On all of those devices, numeric input is cumbersome, because you first have to switch the virtual keyboard into numeric mode.

Yesterday I googled around again for this, and finally found a solution.

HTML5 has some more types to INPUT fields:

type="email"for email addresses
type="url"for web addresses / URLs
type="number"for numeric input

All of them have the effect on the iPhone/iPad that they switch to a virtual keyboard layout that is optimized for the input, e.g.

The email-keyboard on the iPhone will have the @-sign there
The url-keyboard on the iPhone will have the ".com" key; also the . and the / key will be placed more prominently.
The number-keyboard on the iPhone will switch the numbers in the top row.

On my Android 2.2 [1]  HTC only the number mode works, but it gives you a numeric block / phone-style keyboard, which is even better for numeric input.

HTML5 defines some more values for the type like "date", "week", "month", "time", ... and "range" for sliders, i.e. for numeric values with clear and narrow boundaries, but those are rarely implemented as of today.
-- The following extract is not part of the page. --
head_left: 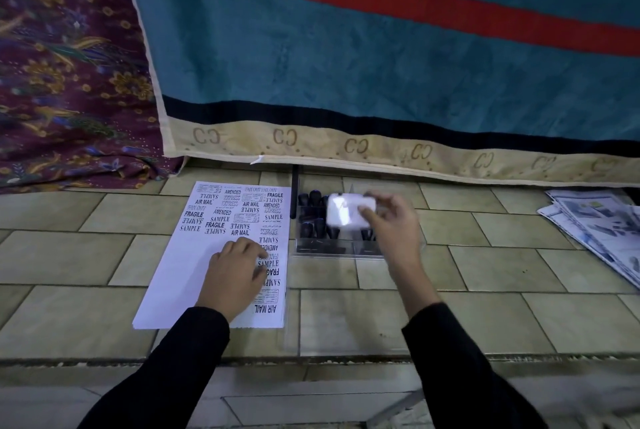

See Dive Into HTML5 for an excellent overview including browser-support.

Since all of the above are defined only starting HTLM5, they are not "supported" on many current browsers, but the good thing is, that all browsers, that do not explicitely support them, revert to type="text" for unknown input-types.

Also there is a new attribute placeholder:
Placeholder text is displayed inside the input field as long as the field is empty and not focused. As soon as you click on (or tab to) the input field, the placeholder text disappears. (from Dive Into HTML)

Sort of like the search box in Firefox.

So back to my initial problem, defaulting to numeric input on mobile devices.
Just replace  input type="text" with input type="number", there is no down-side to this.
It is user-friendly on mobile devices, and works like it used to on all other browsers.

[1] I'll check 2.3 and 3.0 once my PC is fast enough for the SDK.